El principio fundamental: afectación a la actividad
Hacienda acepta como gasto deducible todo aquello que esté directamente vinculado a tu actividad económica, que esté correctamente facturado y contabilizado, y que puedas justificar si te hacen una inspección. El problema está en los gastos mixtos (que usas tanto para el trabajo como para uso personal), donde la deducción es proporcional o directamente rechazada.
Cuota de autónomos a la Seguridad Social
Es el gasto deducible más importante y el más sencillo: la cuota mensual de autónomos al RETA es deducible al 100%. Si pagas 300 €/mes son 3.600 €/año que reduces directamente de tu base imponible antes de calcular el IRPF. No necesitas factura — el recibo de la Seguridad Social es suficiente justificante.
Local y espacio de trabajo
Si alquilas un local o espacio de trabajo exclusivamente para tu actividad: 100% deducible, tanto el alquiler como los suministros (luz, agua, internet). Si trabajas desde casa, la deducción es proporcional: primero afectas un porcentaje del inmueble a la actividad (metros cuadrados del despacho sobre el total de la vivienda), y sobre ese porcentaje puedes deducir el 20% de los suministros. Por ejemplo, si tu despacho ocupa el 20% de la vivienda y pagas 100 €/mes de luz, puedes deducir 100 × 20% × 20% = 4 €/mes. Es una cifra pequeña pero es lo que permite la ley.
Material, equipos y herramientas
El material de oficina (papel, tóner, material fungible) es deducible al 100% con factura. Los equipos informáticos (ordenador, pantalla, teclado, impresora) también, siempre que sean de uso exclusivamente profesional. Si el equipo vale más de 300 €, Hacienda puede exigir que se deduzca vía amortización (en varios años) en lugar de como gasto del ejercicio.
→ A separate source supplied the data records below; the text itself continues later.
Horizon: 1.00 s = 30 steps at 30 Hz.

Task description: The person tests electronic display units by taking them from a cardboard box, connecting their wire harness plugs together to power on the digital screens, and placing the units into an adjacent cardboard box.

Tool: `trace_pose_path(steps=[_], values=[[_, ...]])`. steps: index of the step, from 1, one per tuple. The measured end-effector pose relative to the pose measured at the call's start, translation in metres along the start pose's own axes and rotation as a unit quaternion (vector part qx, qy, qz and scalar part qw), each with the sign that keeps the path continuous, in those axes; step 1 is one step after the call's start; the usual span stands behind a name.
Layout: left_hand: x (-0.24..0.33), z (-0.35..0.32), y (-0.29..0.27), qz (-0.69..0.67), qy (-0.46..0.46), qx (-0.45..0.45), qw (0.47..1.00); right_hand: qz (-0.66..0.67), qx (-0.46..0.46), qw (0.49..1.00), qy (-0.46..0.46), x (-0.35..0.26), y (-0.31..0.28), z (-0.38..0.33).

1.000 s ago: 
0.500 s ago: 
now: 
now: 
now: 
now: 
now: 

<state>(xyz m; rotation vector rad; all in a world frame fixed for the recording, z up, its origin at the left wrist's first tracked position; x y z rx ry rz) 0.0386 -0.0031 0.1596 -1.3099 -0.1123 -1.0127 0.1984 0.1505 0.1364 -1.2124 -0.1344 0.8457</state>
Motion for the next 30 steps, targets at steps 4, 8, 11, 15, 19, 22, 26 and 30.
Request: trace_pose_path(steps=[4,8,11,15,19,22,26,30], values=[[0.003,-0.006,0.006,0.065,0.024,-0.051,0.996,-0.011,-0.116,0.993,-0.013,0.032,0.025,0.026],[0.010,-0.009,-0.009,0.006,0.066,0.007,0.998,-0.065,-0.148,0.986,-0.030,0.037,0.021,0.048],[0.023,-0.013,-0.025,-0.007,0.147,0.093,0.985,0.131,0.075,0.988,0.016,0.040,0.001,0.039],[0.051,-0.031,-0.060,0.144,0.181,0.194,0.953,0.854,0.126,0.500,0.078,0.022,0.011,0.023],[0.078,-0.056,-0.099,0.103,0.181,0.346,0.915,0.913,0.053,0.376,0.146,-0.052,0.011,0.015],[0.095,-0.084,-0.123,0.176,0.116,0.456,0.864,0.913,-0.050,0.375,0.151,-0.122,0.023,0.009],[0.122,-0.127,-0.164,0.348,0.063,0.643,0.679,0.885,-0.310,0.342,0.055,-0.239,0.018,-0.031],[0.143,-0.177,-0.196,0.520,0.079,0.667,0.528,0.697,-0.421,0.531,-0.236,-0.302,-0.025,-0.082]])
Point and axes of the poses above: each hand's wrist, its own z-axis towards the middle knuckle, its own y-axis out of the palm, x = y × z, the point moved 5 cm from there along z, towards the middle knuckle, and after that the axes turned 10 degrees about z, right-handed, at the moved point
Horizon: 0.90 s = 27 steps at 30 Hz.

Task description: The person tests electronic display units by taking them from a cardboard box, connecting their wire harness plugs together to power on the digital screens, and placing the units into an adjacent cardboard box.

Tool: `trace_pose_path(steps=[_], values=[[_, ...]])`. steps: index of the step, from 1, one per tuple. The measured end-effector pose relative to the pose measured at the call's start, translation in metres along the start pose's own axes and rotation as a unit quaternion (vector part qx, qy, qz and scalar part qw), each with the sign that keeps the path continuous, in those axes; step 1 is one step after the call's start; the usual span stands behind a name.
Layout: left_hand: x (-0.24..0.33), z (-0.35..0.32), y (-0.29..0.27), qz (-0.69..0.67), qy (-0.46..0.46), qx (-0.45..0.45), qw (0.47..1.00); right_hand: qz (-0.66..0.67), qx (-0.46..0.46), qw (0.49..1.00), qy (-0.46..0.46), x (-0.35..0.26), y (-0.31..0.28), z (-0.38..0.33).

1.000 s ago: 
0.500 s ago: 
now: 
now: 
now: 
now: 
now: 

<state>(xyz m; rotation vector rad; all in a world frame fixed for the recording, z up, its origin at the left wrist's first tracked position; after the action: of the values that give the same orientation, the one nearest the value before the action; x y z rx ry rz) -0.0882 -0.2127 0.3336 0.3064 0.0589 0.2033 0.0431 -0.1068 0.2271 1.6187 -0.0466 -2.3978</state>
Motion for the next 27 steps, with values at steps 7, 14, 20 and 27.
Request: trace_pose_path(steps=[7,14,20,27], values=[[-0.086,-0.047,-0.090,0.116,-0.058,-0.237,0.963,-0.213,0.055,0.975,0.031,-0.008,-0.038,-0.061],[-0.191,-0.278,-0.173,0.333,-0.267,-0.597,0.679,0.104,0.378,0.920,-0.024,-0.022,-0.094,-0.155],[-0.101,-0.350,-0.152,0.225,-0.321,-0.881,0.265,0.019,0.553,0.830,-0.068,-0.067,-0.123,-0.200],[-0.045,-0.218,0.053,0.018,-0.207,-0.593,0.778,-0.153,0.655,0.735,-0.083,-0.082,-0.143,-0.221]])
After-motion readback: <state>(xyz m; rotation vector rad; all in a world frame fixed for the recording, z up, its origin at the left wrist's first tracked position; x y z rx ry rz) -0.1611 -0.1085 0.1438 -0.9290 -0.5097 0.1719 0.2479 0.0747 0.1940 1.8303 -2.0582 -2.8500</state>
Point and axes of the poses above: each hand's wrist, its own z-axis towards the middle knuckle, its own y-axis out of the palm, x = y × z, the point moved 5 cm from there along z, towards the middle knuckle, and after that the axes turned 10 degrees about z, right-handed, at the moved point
Formación y desarrollo profesional
Los cursos, másters, libros, suscripciones a herramientas o plataformas relacionadas directamente con tu actividad son deducibles al 100%. La clave es la vinculación directa: un curso de inglés general no es deducible, pero un curso de inglés técnico para tu sector puede serlo. Guarda siempre la factura y asegúrate de que el proveedor emite a tu nombre fiscal.
Gestoría y servicios profesionales
Los honorarios de tu gestor o asesor fiscal, abogado, consultor o cualquier profesional que contrates para tu actividad son deducibles al 100%. Son además fáciles de justificar porque el propio profesional emite factura. Incluye también las cuotas de colegios profesionales obligatorios y las licencias de software profesional.
Seguros profesionales
El seguro de responsabilidad civil profesional, el seguro de accidentes si cubre la actividad laboral, y el seguro de salud para ti mismo (hasta 500 €/año por titular, cónyuge e hijos) son deducibles. El seguro de vida con capital destinado a la actividad también puede deducirse parcialmente.
El vehículo: el gasto más conflictivo
Hacienda es muy estricta con los vehículos. Solo son 100% deducibles en actividades donde el vehículo es inherente al negocio: transportistas, taxistas, autoescuelas, agentes comerciales con rutas documentadas. Para el resto, la deducción del vehículo personal usado ocasionalmente para el trabajo es prácticamente imposible de justificar y suele ser rechazada en inspección. Consulta siempre con tu gestor antes de intentar deducir el coche.
Dietas y gastos de representación
Las comidas de trabajo son deducibles con límites: hasta 26,67 €/día en España (48,08 € en el extranjero) sin pernoctación, siempre que estén justificadas con factura, fecha, lugar y motivo profesional. Los gastos de representación (comidas con clientes, regalos empresariales) tienen un límite del 1% del volumen de negocio.